Sugarcane producers took to the streets to protest the non-payment of pensions, promised in September 2020 by the PRM government and personally by President Abinader, as well as the persistence of forced labor in the sugar industry, particularly in the American company Central Romana.
On June 18, the Sugar Cane Workers Union (UTC) demonstrated in front of the headquarters of the Ministry of Labor to demand the payment of pensions and call on Minister Luis De Camps to act against violations of labor legislation. “(Central Romana) violates the fundamental rights of sugarcane workers, because in an abusive, provocative, humiliating and scandalous manner, it has forced 129 former sugarcane producers from the bateyes of Guazuma, Nigua, Batey 80, Batey 108, Higüeyana and others, to return to their homes, which they acquired as payment after spending more than 50 years working for the sugar industry. The company is confiscating their homes through fraudulent maneuvers and outside the law “, indicates the union organization in a press release submitted to the ministry and read to the press.
They reported that the sugar company pays between 80,000 and 90,000 pesos in benefits to Haitian workers who have worked as sugarcane cutters for more than 50 years. “(Central Romana) continues to impose forced labor practices on sugarcane plantation workers and, in this sense, we ask the Ministry of Labor to mediate within its functions so that (the company) returns the houses and pays fair work allowances and eliminates forced labor.”they added. The UTC announced that if it did not obtain positive responses from the minister, it would address the country’s courts and international justice through the Inter-American Commission on Human Rights.
On July 9, dozens of UTC sugarcane workers gathered in front of the U.S. Embassy headquarters to reiterate their demand for pension payments and to demand that, given the continued labor violations in Central Romana, none of the sanctions established by that country’s customs system be lifted in 2022, which limit imports of sugar and other products from the U.S. company Central Romana. They highlighted the violation of freedom of association and the expulsion of sugarcane workers from their homes for demanding respect for their labor rights. They also provided a list of 567 retired sugarcane workers who do not receive benefits or pensions, in addition to not having access to medical care, insurance and any type of social protection.
On September 26, 2020, President Abinader promised to pay more than a thousand new pensions to Haitian sugarcane workers who had worked for decades in the country’s public and private sugar mills. Not only did the government fail to deliver on this promise, it also stopped paying pensions to hundreds of sugarcane farmers who were already receiving them, introducing new requirements for collecting pensions, such as having a valid ID card.

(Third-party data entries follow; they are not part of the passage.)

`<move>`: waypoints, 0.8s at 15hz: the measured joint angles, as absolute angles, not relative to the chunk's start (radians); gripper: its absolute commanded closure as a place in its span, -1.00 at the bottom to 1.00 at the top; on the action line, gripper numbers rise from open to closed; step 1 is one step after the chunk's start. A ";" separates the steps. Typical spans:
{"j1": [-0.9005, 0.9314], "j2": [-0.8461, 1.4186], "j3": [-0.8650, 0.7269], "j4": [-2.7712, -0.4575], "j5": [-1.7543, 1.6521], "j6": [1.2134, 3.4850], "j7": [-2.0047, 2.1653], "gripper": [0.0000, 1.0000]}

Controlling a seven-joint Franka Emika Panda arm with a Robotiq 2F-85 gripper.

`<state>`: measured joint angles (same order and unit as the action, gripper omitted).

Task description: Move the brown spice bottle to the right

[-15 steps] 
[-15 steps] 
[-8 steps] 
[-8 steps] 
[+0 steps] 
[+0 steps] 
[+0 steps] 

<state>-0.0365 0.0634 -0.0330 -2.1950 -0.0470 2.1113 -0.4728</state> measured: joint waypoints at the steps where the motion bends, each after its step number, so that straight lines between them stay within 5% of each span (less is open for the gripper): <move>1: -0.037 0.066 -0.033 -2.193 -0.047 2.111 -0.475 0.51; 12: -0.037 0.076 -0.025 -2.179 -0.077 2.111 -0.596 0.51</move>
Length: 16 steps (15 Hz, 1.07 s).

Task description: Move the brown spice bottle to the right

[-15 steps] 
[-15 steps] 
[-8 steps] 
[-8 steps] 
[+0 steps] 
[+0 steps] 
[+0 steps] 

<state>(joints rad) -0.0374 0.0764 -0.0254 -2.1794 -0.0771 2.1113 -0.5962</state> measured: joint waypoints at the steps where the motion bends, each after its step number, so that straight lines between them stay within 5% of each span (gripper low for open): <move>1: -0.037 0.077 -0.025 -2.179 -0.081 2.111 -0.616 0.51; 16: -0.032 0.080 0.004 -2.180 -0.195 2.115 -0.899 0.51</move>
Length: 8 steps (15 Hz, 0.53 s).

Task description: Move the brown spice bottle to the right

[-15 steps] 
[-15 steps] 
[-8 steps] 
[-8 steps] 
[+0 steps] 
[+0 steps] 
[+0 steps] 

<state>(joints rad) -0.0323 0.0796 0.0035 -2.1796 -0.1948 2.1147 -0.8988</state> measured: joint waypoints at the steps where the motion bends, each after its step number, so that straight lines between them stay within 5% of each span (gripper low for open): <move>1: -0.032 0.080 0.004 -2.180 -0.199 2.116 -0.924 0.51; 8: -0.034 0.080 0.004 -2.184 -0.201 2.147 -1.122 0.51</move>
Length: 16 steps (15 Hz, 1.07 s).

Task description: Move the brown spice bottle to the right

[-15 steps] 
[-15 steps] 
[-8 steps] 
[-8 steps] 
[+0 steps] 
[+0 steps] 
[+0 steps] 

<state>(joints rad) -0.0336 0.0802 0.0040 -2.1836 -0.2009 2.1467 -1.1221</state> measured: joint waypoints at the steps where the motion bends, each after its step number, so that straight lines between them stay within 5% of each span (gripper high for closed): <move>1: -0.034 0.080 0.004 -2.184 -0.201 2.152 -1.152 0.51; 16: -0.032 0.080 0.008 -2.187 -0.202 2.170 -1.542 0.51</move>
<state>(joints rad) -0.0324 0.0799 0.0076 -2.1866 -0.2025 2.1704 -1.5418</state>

Retired sugarcane producers and their families have denounced that the Central Electoral Commission has also maneuvered in recent months in complicity with the General Directorate of Retirement and Pensions to declare sugarcane producers who were receiving pensions dead and force them to process certificates of life, an arbitrary discriminatory and anti-worker measure aimed at reducing the number of sugarcane producers who receive their pensions. Against young sugarcane workers who are busy cutting and uprooting the cane, the regime has deployed brutal repression, such as that of May 26 at the Central Sugar Consortium, or the judicial frame-up against the Dominican worker of Haitian origin Miti Senvil, persecuted by Central Romana and arbitrarily detained since March of this year in El Seibo. All these events are a reflection of the racist and savage anti-worker policy of the right-wing regime led by President Luis Abinader.